Team:UofUppsala/Model


Navigation Bar

Dry lab


On this page we present the results of our modelling approaches. This includes our system in silico, Molecular dynamics, Stochastic Modelling, and DIY models.

Introduction To Modelling in NANOFLEX


The process of modelling is in essence taking a real world object or process, then creating a computer environment with a combination of parameters that represent the natural forces that govern the system in question. During development of NANOFLEX we mainly relied on two kinds of modelling, one to develop and investigate the system in it’s proof-of-concept form, and a second, more advanced model to predict how the NANOFLEX platform could be improved upon and extended to be able to detect different molecular targets.

The general strategy in modeling is to predict behaviours of the reactions and results of the various components of the project. Doing this before the completion of the project makes it easier to change the concept without wasting materials and time in an unsuccessful prototype. Modeling, in the context of our project, has been used in a conservative manner: to test the feasibility and envisage the molecular and physical features of our project before it is carried out.

Figure 1. The dry lab and wet lab are integrated work procedures as the workflow scheme shows. First the modular parts (nanobody and the corresponding target protein) are chosen and docked by using some software (e.g. ZDOCK, HADDOCK, ROSIE). Then molecular dynamics provides the wetlab with sequences of optimized nanobodies and also affinity data to the stochastic modelling. The affinity data together with experimental data will make stochastic models which then are used in the final kit with the modified sensory cells.

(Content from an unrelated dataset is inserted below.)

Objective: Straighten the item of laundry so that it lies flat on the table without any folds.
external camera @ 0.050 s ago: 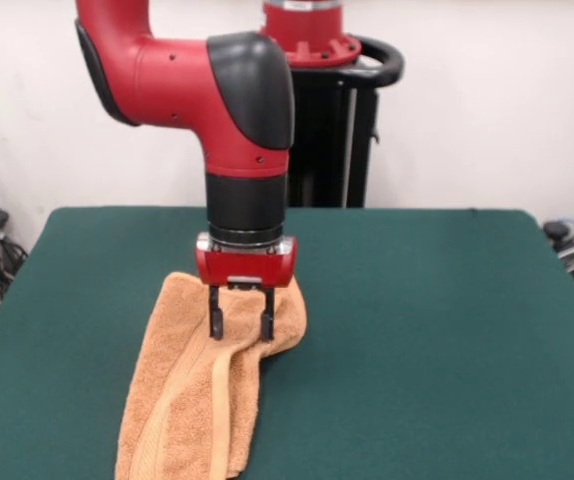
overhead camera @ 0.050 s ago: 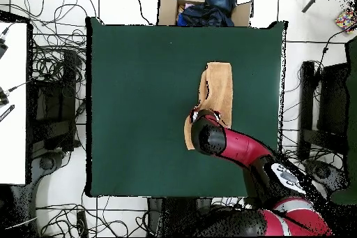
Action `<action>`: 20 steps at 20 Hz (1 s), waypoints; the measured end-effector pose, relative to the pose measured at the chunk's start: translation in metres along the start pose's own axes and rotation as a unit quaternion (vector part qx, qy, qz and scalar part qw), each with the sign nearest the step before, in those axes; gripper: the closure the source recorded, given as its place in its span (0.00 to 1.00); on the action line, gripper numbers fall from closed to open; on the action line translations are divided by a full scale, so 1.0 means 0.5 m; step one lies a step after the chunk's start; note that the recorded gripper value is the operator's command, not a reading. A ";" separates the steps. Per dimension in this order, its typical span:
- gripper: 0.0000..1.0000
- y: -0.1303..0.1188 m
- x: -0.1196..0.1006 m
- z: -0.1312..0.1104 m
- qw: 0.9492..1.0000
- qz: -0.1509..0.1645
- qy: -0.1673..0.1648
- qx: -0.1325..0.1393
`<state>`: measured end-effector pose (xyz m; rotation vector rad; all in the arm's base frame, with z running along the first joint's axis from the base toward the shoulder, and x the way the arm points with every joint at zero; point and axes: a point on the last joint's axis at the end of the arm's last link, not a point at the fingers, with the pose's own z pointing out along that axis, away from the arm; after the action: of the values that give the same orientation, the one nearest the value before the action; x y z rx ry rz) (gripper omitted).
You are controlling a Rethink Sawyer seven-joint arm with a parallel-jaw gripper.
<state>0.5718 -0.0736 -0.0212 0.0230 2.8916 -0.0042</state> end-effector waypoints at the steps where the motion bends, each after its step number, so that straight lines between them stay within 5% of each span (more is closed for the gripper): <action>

Future Applications of NANOFLEX

Tuberculosis (also known as TB) is a contagious disease that targets the lungs. If left untreated, the disease kills the host at an average five years since detection. Annually, TB claims 2-3% lives every year, and detection of disease only occurs in the third and fourth stage when treatments are expensive and offer low cure rates. Our goal is to detect TB in its early stages without the need to frequent clinics and hospitals for blood tests.

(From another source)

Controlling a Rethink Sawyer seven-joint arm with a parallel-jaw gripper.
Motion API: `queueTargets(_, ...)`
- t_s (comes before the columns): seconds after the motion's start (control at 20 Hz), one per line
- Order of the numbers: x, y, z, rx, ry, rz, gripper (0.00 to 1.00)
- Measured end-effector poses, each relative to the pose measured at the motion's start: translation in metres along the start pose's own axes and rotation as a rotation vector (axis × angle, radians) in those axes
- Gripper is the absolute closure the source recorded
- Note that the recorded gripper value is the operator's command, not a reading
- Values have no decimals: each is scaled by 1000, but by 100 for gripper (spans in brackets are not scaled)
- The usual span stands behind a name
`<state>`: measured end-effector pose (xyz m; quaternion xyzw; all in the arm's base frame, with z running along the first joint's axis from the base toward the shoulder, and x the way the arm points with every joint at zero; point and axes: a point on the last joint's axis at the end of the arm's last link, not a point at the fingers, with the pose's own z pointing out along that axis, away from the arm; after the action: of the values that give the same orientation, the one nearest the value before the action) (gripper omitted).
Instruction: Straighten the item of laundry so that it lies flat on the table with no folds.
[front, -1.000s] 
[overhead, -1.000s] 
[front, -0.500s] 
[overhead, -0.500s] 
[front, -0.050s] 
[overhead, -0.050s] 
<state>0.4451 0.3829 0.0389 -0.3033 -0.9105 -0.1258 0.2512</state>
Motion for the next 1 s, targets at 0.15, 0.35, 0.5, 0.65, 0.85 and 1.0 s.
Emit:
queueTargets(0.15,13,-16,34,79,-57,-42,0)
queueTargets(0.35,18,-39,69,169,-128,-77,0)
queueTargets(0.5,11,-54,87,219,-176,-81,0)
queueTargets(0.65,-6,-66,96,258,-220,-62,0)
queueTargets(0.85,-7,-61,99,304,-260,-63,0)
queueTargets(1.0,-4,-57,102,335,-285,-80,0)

Our modelling included an investigation into the possibility of using NANOFLEX to detect TB in an arbitrary sample. For protein detection we are testing parts of our system for tuberculosis detection by applying the system to a heat shock protein, HSP16.3, which is a biomarker secreted by Mycobacterium tuberculosis.

A quick search through the protein databank (PDB) yields a variety of nanobodies with could be excellent candidates to detect a range of viral, bacterial, and other protein targets which could be useful to detect. The possibilities for NANOFLEX are limited only by our imaginations!

Our systems in silico


Molecular Dynamics

Molecular dynamics (MD) is a computational method that can be used to create a deterministic model of large macromolecules, especially proteins, to investigate their properties. In our project, in order to investigate the properties of small, single domain antibodies called nanobodies, we used a steered molecular dynamics simulation combined with umbrella sampling to determine the binding energy of a nanobody of interest and our intended target.

To the right we see a short MD simulation of the equilibration of the HSP16.3 dimer in water. Equilibration ensures that the protein is in its lowest energy (most natural) state before being used in another simulation.

Docking

In order to ensure our model represents reality, we had to determine a correct docking pose to use as a starting point. Using experimental data from a study on HSP16.3(1), we derived a ranking of the nanobodies of interest and compared that to the relative energies that a docking screen determined. The docking pose which most closely matched the relative energies determined experimentally was chosen as the correct pose and used for further investigation.

Figure 2. The docking produces a huge array of possible configurations, the symmetrical structure above is the HSP16.3 protein from Tuberculosis, above is a variety of possible positions for the BF-10 nanobody to bind to a potential site on HSP16.3.
Figure 3. Three representations of the BF-10 nanobody in a prospective binding pose, A is simply the protein tertiary structure as represented by ribbons, B shows a wireframe surface showing the approximate volume and points of contact for nanobody and HSP16.3 protein, and C shows a map of electrostatic potential on the surface of both proteins.

Steered MD

The procedure for the steered MD was adapted from the Umbrella sampling tutorial by Justin A. Lemkul, Ph.D(2,3). During this procedure, the complex of nanobody and HSP16.3 was solvated in water, equilibrated, and then slowly pulled apart in a steered MD simulation. The benefit of the steered MD is that you can look at a system during a dynamic process which would not be possible to simulate happening on its own because of the time scales of such processes. The pulling force ensures the two proteins separate, and highlights some flexible parts of each protein which might not be seen without the pulling force. The video above shows the 5 ns steered MD simulation.

Not visible in Safari

Umbrella Sampling

In order to determine the binding energy of the nanobody to HSP16.3, configurations were generated every 0.2 nm which were individually analyzed, and potential energy determined for that configuration. Once all the energies are collected into a graph one can determine a slope and plateau which can be interpreted to approximate the binding energy as the point where the plateau begins.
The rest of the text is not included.